Sovaldi, a new drug for hepatitis C, is being hailed as a potential breakthrough treatment for a disease that affects about 3.2 million Americans. It’s also vexing insurers, who worry about the drug’s $1,000-a-day price tag.
One set of insurers is particularly worried about the cost: Medicaid managed-care plans covering patients in the low-income health-care program. Medicaid health plans figure anywhere between 20 and 30 percent of those infected with the liver-attacking disease are in Medicaid.
The experience of Sovaldi plays into the larger debate about the cost of health care, who ultimately pays and how to deal with available resources. The Medicaid plan managers aren’t publicly recommending how states should approach the new drug — they say each state’s Medicaid program will ultimately handle this differently. But they expect this issue will continue to play out in a big way over the next few months.
Many of those infected with hepatitis C don’t even know they have the disease, according to the Centers for Disease Control and Prevention. But that could change as millions of people join expanded Medicaid programs starting this year under the Affordable Care Act. The disease, most commonly spread through sharing needles and other equipment to inject drugs, kills about 15,000 people every year, the CDC says. Between 75 percent and 85 percent of those infected go on to develop a chronic infection; of those, 60 to 70 percent develop chronic liver disease.
Gilead Sciences’ Sovaldi has a 90 percent cure rate for newly infected patients — much better than previously available treatments — and its early sales record has been even more impressive. The company last week said it sold $2.3 billion worth of the drug in its first full quarter since FDA approval, which was reportedly about $1 billion more than analysts had predicted.

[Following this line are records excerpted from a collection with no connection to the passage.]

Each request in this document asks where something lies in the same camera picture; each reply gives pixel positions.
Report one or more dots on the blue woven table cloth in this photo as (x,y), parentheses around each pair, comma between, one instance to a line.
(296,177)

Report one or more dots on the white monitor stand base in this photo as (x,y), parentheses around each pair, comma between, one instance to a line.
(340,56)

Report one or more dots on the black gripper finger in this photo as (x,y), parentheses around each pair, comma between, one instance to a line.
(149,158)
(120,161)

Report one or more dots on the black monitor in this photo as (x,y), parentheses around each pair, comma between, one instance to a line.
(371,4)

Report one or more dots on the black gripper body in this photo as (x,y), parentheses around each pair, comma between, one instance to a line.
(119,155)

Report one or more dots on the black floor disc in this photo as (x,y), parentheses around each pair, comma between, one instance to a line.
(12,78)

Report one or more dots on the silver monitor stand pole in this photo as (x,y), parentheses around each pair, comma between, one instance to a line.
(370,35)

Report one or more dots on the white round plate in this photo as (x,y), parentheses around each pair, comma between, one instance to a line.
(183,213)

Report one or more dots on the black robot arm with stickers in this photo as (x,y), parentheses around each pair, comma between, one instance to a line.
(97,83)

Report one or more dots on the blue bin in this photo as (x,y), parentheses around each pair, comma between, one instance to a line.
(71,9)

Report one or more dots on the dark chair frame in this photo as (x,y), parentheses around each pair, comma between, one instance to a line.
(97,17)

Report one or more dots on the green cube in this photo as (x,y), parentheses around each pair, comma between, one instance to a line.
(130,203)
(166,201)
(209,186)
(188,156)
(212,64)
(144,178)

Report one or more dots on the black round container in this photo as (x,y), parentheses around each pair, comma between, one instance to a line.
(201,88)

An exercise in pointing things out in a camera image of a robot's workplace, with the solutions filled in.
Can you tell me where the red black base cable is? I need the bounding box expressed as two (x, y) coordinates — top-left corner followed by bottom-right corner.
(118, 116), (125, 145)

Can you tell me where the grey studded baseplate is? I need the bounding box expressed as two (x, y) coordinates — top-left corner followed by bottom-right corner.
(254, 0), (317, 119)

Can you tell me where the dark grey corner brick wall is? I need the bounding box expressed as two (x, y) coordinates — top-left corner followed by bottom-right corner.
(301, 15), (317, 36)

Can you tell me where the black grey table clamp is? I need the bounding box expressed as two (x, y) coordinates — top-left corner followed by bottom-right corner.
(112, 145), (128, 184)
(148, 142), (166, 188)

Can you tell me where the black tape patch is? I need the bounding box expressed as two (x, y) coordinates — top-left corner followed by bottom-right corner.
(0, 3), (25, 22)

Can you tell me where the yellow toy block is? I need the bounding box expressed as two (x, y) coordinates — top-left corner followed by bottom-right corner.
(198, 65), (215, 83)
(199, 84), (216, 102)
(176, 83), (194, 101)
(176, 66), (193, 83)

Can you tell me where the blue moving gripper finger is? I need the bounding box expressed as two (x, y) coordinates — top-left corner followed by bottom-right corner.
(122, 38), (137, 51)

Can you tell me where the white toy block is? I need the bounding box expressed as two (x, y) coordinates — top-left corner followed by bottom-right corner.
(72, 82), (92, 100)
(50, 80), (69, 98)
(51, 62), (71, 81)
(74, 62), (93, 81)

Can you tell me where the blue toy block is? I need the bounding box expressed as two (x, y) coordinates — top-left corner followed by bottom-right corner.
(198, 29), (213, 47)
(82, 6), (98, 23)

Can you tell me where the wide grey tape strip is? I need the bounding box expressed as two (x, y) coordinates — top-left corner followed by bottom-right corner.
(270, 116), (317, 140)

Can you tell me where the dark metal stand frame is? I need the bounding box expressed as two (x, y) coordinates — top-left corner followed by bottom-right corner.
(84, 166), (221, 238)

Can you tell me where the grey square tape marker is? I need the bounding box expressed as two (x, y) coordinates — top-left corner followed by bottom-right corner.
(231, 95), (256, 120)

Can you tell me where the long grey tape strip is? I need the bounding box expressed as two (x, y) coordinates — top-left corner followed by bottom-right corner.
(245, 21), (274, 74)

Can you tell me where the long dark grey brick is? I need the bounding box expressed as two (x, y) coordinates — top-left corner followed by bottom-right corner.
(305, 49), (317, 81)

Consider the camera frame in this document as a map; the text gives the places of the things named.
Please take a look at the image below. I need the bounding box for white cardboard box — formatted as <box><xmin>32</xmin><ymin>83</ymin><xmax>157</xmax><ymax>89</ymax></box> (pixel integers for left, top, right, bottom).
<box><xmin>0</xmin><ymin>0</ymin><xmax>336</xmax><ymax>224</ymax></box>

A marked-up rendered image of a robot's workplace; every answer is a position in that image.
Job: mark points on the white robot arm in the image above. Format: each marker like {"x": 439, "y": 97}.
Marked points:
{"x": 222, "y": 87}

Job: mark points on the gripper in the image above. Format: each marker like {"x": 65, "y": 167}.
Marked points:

Medicaid managed-care plan managers, voicing concerns in a Monday letter to state Medicaid directors, say they’re having a particularly tough time dealing with the drug. One reason is that the FDA approved the drug in December, after 2014 rates for managed-care plans had been set. The insurers say they’re now dealing with unexpected costs this year and they don’t know who should pay for the drug and how. They say they’re worried about how this affects rates for 2015.
Jeff Myers, president and chief executive of the Medicaid Health Plans of America, said the Sovaldi experience has been especially challenging because it’s an expensive specialty drug with the potential to reach a large population of beneficiaries.
“It’s just a completely different kettle of fish than anything we’ve faced before,” he said in an interview.
States are in different stages of figuring out how to handle the drug. A recent letter from senior House Democrats questioning the cost of Sovaldi pointed out that Medicaid programs in Colorado and Pennsylvania have limited who can receive the drug. Some states, Myers said, are looking at carving out the costs of the treatment and managing the disease, while others are looking at just covering the cost of managing the disease without paying for the drug itself. Still others are looking at ways to build the drug’s cost into rates.
Myers said managers of the Medicaid plans, which covered about 30 million beneficiaries in 2011, also worry about fronting the costs for an expensive drug without seeing the benefit of having a healthier population.
“What this drug is asking is that one plan pay the entire cost for the use, and then the benefit accrues someday, which in the future is either to another plan or a state in which the beneficiary lives,” Myers said.